• TASK PROMPT: Report the count, and only the count, of lines in the records that include the word "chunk".

═══

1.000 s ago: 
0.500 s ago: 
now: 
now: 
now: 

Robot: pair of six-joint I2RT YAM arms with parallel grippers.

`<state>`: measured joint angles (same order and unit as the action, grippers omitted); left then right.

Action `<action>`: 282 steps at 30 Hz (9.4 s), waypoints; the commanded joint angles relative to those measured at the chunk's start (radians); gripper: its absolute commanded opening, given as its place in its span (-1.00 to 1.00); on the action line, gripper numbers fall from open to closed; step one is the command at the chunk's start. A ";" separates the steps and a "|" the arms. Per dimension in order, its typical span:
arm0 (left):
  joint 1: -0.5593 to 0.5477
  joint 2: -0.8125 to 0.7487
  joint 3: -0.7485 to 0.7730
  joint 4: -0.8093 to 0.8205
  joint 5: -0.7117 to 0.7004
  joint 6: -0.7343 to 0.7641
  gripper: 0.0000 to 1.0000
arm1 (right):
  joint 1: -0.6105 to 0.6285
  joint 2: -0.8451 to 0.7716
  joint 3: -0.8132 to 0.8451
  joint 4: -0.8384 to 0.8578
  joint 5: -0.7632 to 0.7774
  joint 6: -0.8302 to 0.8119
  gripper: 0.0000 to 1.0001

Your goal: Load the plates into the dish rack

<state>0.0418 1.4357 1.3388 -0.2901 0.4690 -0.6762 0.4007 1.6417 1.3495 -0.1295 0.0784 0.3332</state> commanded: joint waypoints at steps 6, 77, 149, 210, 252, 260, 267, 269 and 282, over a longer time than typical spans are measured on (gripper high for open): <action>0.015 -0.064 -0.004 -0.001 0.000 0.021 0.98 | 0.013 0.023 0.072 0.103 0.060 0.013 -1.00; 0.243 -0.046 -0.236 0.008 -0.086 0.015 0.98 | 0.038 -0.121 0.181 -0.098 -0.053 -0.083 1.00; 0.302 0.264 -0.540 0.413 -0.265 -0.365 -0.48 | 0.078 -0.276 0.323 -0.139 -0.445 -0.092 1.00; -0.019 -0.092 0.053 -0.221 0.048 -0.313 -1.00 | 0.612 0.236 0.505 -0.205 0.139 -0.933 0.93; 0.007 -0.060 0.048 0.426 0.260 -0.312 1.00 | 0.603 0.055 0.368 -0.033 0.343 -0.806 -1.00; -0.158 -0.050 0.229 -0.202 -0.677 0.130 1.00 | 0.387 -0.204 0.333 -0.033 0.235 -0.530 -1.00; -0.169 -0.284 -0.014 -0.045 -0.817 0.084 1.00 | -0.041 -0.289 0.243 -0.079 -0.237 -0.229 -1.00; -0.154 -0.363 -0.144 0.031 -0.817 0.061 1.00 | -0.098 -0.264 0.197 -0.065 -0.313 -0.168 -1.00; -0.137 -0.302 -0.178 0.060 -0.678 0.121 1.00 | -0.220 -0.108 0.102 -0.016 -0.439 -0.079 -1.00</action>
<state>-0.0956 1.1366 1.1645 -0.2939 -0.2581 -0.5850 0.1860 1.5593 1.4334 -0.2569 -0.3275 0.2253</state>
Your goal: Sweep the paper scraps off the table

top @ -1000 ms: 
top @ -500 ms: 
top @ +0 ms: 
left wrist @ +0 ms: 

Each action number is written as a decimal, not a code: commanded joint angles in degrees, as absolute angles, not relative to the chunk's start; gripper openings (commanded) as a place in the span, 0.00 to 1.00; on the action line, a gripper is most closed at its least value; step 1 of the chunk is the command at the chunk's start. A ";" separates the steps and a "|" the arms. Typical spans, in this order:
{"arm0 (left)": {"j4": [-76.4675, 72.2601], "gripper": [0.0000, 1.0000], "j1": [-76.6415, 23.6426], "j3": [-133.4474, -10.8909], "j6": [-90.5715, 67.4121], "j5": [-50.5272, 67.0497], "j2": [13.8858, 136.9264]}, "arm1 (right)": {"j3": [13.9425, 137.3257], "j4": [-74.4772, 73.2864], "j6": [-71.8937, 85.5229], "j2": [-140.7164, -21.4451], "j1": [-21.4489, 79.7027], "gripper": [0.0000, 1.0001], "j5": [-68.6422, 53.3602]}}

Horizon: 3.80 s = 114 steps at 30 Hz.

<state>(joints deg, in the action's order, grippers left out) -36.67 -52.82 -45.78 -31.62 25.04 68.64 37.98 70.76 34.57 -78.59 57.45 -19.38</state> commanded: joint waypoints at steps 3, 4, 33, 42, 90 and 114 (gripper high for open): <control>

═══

• SOLVED EXERCISE: 2